How to build a Sudoku Game
Sudoku is one of my favorite puzzle games. One day I had enough of ads popping up between my Sudoku games on my phone and decided to create a Sudoku app for myself to enjoy, without ads!
sngguojieArchitecture
To build a Sudoku game, we would need a few components:
- The Solver
- The Generator
The Solver
We needed to find a possible solution for the sudoku puzzle. The first method that came to mind was to find all valid moves for a puzzle, apply one of the moves, and then try to find the solution again.
However, a puzzle might have more than 1 unique solution. If we want to create a uniquely solvable sudoku puzzle (where every move is deterministic), we need to know if the puzzle has exactly 1 solution.

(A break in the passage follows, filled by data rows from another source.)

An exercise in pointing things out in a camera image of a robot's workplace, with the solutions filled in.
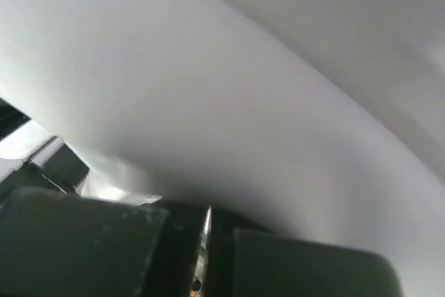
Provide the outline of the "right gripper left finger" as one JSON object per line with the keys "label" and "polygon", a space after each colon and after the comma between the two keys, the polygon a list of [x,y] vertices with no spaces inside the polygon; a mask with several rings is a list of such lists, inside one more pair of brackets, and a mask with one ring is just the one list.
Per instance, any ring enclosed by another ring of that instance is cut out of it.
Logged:
{"label": "right gripper left finger", "polygon": [[18,189],[1,205],[1,295],[187,296],[206,213]]}

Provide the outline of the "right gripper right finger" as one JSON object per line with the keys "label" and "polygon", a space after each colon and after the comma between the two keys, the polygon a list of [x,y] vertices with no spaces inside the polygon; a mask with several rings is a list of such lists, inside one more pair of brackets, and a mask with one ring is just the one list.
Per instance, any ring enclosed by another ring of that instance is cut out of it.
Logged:
{"label": "right gripper right finger", "polygon": [[402,296],[381,255],[286,238],[211,210],[206,296]]}

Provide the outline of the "white t shirt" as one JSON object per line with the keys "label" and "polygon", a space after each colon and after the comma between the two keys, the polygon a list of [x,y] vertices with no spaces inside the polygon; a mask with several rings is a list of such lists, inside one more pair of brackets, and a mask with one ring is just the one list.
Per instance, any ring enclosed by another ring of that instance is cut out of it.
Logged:
{"label": "white t shirt", "polygon": [[120,188],[444,245],[444,0],[1,0],[1,97]]}

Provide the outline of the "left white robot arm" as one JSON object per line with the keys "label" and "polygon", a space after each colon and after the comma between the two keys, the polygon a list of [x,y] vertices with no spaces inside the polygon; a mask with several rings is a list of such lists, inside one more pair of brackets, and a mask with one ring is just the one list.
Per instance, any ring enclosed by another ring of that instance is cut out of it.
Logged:
{"label": "left white robot arm", "polygon": [[21,187],[79,193],[88,172],[62,138],[1,100],[1,201]]}

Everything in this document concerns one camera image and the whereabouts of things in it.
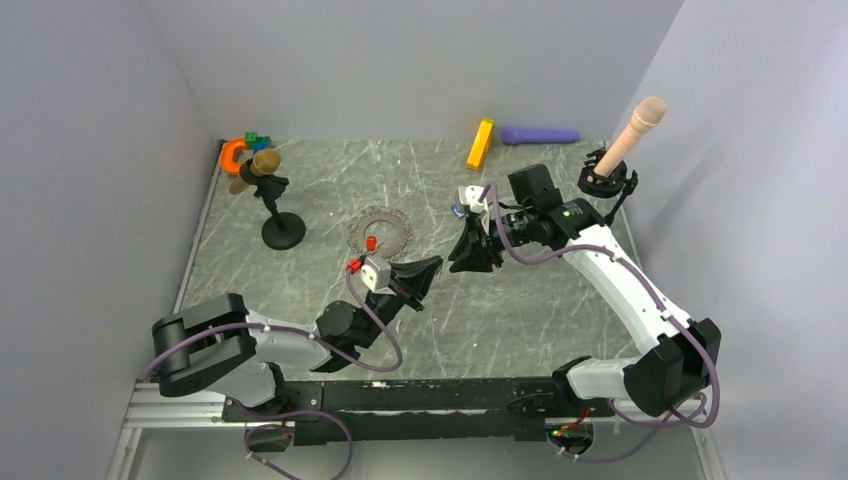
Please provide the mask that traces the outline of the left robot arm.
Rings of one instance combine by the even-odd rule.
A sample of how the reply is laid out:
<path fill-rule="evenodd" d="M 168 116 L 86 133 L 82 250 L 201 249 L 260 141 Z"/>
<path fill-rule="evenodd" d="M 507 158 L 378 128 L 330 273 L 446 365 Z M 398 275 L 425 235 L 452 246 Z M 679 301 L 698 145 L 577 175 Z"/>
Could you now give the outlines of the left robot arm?
<path fill-rule="evenodd" d="M 389 324 L 405 307 L 423 310 L 442 265 L 440 256 L 407 263 L 356 257 L 344 270 L 353 300 L 328 304 L 311 325 L 269 318 L 248 309 L 242 295 L 223 294 L 153 325 L 155 357 L 144 375 L 164 397 L 212 391 L 275 419 L 288 402 L 285 366 L 317 373 L 349 365 L 399 369 L 403 352 Z"/>

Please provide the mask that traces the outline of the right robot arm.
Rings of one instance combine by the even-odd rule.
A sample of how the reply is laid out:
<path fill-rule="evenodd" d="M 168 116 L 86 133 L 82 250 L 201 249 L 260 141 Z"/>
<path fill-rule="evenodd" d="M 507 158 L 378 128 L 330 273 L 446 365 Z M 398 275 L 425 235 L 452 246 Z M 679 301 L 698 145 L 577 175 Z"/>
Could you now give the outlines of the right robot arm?
<path fill-rule="evenodd" d="M 458 188 L 454 209 L 463 232 L 450 270 L 491 273 L 509 255 L 523 265 L 563 259 L 599 292 L 638 350 L 628 359 L 575 359 L 552 375 L 553 406 L 572 416 L 590 400 L 629 400 L 659 417 L 709 390 L 720 399 L 716 363 L 721 332 L 695 321 L 665 296 L 619 245 L 608 221 L 583 198 L 563 199 L 548 168 L 534 164 L 508 177 L 517 204 L 503 213 L 495 184 Z"/>

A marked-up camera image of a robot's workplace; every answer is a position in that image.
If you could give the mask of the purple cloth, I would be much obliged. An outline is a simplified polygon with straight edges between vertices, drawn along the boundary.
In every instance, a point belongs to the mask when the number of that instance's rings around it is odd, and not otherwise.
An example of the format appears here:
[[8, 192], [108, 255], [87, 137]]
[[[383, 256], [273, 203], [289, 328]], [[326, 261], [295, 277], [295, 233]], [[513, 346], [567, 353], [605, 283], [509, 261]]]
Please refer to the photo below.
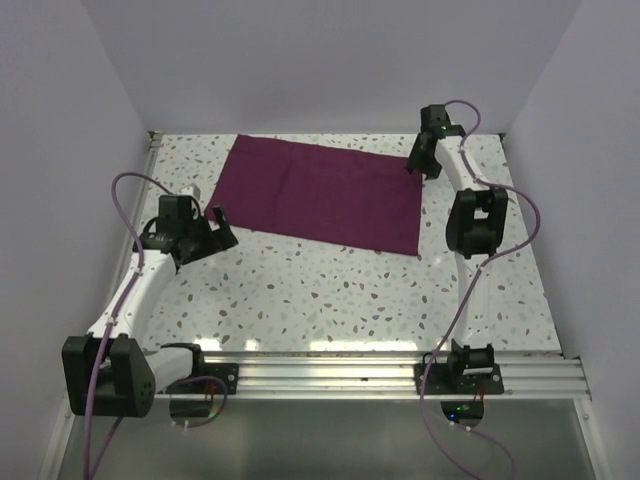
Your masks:
[[233, 226], [415, 256], [422, 180], [405, 159], [240, 135], [209, 201]]

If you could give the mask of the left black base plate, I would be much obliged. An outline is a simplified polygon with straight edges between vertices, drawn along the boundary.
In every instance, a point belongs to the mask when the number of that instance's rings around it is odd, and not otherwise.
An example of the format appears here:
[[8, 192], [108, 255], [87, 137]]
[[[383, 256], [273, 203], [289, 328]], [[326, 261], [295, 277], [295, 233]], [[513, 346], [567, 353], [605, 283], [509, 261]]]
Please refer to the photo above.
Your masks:
[[223, 386], [228, 395], [235, 395], [239, 379], [237, 363], [205, 363], [200, 369], [170, 385], [168, 394], [223, 394]]

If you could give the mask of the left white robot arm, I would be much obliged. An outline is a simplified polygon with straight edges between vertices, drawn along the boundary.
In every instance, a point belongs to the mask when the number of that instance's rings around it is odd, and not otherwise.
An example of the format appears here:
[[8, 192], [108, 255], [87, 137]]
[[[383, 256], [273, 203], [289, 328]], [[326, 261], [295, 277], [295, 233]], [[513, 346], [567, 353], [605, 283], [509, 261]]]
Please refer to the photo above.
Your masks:
[[156, 393], [176, 384], [189, 393], [205, 386], [208, 369], [200, 346], [174, 342], [145, 354], [140, 341], [180, 269], [237, 243], [221, 206], [201, 210], [191, 196], [161, 196], [157, 215], [134, 240], [127, 272], [104, 313], [85, 334], [63, 344], [74, 414], [142, 418]]

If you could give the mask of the aluminium front rail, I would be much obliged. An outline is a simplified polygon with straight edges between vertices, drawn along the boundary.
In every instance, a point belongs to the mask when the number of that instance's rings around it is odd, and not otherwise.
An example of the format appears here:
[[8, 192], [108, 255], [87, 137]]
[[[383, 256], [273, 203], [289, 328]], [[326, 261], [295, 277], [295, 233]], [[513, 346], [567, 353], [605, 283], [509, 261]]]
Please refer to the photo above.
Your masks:
[[[415, 400], [416, 352], [216, 354], [208, 364], [239, 366], [236, 397], [246, 400]], [[500, 352], [505, 387], [495, 400], [589, 399], [582, 363], [559, 355]]]

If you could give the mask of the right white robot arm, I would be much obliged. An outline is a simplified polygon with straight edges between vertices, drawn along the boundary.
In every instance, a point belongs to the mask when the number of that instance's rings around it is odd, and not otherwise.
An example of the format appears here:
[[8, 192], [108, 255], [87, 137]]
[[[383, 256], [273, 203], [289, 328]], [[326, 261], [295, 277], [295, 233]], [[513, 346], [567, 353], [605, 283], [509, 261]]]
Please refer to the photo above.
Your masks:
[[462, 141], [459, 134], [440, 139], [419, 134], [407, 162], [409, 171], [427, 179], [445, 172], [455, 193], [445, 240], [456, 261], [462, 310], [454, 316], [446, 361], [429, 368], [430, 393], [468, 392], [498, 374], [489, 327], [490, 267], [483, 262], [502, 243], [508, 194], [489, 185]]

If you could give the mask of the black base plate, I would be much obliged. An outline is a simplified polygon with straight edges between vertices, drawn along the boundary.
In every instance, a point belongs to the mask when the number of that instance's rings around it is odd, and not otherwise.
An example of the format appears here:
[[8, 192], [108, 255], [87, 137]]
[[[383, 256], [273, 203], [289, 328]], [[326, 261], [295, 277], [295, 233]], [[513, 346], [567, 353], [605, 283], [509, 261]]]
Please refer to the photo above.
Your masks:
[[237, 363], [205, 363], [200, 369], [170, 385], [168, 394], [223, 394], [223, 386], [228, 395], [235, 395], [239, 379]]
[[[422, 389], [426, 365], [417, 363], [413, 366], [413, 378], [416, 393]], [[471, 374], [455, 377], [445, 364], [432, 364], [426, 381], [425, 395], [501, 395], [505, 388], [498, 365], [489, 374]]]

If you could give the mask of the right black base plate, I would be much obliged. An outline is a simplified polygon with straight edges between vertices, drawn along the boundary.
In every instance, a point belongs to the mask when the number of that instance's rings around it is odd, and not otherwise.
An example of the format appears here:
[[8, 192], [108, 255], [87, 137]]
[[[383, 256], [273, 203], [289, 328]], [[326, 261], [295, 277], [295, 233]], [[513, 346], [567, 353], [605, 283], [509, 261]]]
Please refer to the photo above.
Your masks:
[[[413, 378], [416, 393], [422, 389], [426, 365], [417, 363], [413, 366]], [[501, 395], [505, 388], [498, 365], [489, 374], [471, 374], [455, 377], [445, 364], [432, 364], [426, 381], [425, 395]]]

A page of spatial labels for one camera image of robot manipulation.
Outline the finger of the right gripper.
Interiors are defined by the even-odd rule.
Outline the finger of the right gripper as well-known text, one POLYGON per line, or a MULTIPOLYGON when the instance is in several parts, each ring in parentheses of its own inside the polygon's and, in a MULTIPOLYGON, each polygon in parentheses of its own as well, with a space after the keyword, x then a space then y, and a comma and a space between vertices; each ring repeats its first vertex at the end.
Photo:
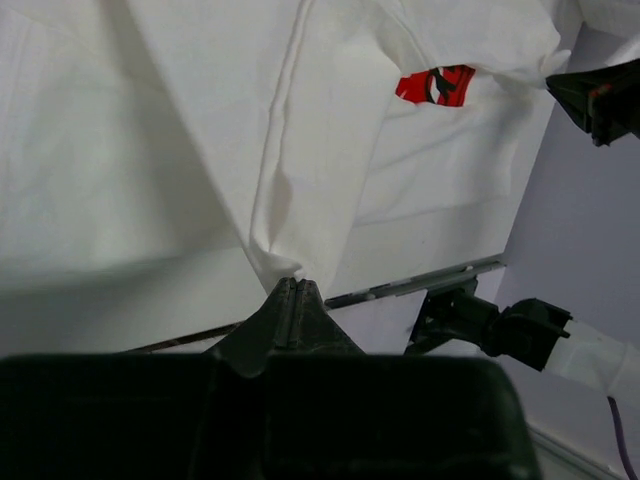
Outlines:
POLYGON ((596 147, 639 137, 639 63, 564 73, 546 79, 548 92, 596 147))

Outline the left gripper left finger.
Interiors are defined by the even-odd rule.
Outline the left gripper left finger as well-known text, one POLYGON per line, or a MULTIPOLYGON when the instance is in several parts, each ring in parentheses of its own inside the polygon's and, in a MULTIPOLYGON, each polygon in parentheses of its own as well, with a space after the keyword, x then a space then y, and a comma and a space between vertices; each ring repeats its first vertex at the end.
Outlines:
POLYGON ((192 478, 218 365, 204 354, 2 360, 2 478, 192 478))

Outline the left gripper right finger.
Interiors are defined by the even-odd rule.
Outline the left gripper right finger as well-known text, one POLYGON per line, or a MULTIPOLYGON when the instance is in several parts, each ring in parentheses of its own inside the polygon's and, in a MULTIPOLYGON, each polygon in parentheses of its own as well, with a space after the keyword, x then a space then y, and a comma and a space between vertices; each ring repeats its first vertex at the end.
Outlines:
POLYGON ((302 350, 313 283, 285 278, 279 329, 283 479, 536 479, 518 395, 481 359, 302 350))

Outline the white red-print t-shirt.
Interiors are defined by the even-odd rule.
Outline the white red-print t-shirt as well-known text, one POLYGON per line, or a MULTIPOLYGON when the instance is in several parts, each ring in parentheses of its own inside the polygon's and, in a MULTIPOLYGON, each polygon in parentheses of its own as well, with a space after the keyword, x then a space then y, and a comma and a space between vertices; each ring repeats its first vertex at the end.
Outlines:
POLYGON ((1 281, 217 248, 332 283, 358 225, 510 191, 540 1, 5 1, 1 281))

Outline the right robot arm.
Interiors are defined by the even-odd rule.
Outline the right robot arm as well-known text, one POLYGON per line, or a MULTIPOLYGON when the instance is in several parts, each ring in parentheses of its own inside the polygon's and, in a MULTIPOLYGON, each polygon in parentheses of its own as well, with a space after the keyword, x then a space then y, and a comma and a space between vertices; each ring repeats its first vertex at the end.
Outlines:
MULTIPOLYGON (((596 147, 639 135, 639 61, 551 75, 546 87, 596 147)), ((569 312, 536 299, 505 309, 487 354, 507 355, 537 371, 583 384, 639 406, 639 349, 578 323, 569 312)))

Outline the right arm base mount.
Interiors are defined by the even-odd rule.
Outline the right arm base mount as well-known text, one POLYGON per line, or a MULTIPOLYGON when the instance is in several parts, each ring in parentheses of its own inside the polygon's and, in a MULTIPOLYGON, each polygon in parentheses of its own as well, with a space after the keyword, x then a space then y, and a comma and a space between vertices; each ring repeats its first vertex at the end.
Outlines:
POLYGON ((484 343, 486 330, 499 308, 475 295, 473 278, 429 291, 409 337, 405 355, 424 355, 453 340, 475 347, 484 343))

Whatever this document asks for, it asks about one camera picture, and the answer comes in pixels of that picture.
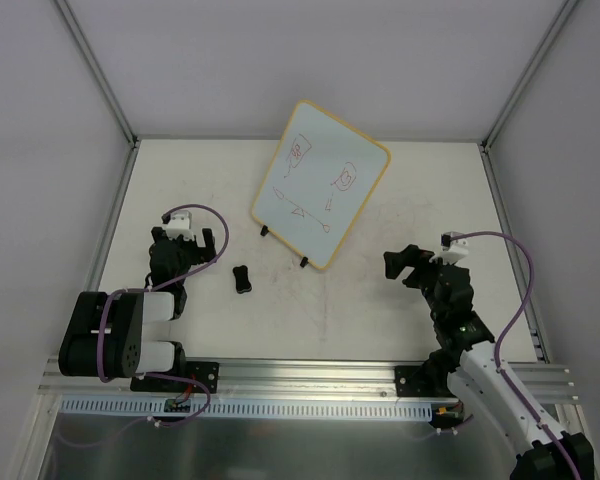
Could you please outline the yellow framed whiteboard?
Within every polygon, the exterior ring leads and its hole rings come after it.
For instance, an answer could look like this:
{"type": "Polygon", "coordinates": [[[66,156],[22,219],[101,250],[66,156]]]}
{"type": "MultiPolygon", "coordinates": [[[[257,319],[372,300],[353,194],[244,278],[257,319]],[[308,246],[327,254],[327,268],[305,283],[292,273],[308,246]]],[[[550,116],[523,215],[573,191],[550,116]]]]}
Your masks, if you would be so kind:
{"type": "Polygon", "coordinates": [[[276,147],[251,215],[309,265],[325,270],[390,162],[384,145],[301,100],[276,147]]]}

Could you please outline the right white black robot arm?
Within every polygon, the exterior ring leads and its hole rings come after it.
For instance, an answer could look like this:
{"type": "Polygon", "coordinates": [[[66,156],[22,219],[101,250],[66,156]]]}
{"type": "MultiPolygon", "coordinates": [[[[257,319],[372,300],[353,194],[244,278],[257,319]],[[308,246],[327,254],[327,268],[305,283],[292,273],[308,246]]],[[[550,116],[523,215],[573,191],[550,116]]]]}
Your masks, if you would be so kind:
{"type": "Polygon", "coordinates": [[[467,251],[451,242],[440,253],[410,244],[385,252],[385,276],[426,301],[439,349],[417,368],[394,370],[400,397],[455,396],[484,432],[513,457],[513,479],[592,479],[594,450],[583,433],[569,433],[531,395],[502,360],[498,343],[475,312],[468,269],[458,266],[467,251]]]}

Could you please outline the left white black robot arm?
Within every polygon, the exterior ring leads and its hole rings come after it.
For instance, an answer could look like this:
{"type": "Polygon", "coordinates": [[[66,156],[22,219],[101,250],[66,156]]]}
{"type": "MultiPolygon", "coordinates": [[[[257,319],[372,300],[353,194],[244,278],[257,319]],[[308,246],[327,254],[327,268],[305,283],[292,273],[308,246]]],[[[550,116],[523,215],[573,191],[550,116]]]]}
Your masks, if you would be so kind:
{"type": "Polygon", "coordinates": [[[176,345],[158,348],[151,362],[142,331],[147,323],[180,318],[188,299],[182,276],[216,256],[215,238],[210,228],[202,230],[202,244],[192,233],[170,237],[160,226],[151,235],[145,288],[79,294],[58,356],[62,375],[115,379],[148,370],[168,390],[188,381],[189,367],[176,357],[176,345]]]}

The last thing we need to consider is performance. Since this is a recursive algorithm, we may potentially recompute the same puzzle over and over again if we apply the same moves in a different order. We also want to make sure we compute the moves that eliminate the greatest subset of next moves first, so that we can get to an answer faster.
With these in mind the `getSolutions` function looks like this:
export const getSolutions = (puzzle: number[][], maxSolutions: number=2, solutionsStore?: { [puzzle: string]: string[] }) => {
if (solutionsStore !== undefined && solutionsStore[JSON.stringify(puzzle)] !== undefined) {
return solutionsStore[JSON.stringify(puzzle)]
}
const storeSolutions = (solutions: string[]) => {
if (solutionsStore !== undefined) {
solutionsStore[JSON.stringify(puzzle)] = solutions
}
}
if (isSolved(puzzle)) {
let solutions = [JSON.stringify(puzzle)]
storeSolutions(solutions)
return solutions
}
let { unsolveable, countToSquares, validMoves } = calculateValidMoves(puzzle)
if (unsolveable) {
storeSolutions([])
return []
}
let sortedSquares = [...countToSquares].flat()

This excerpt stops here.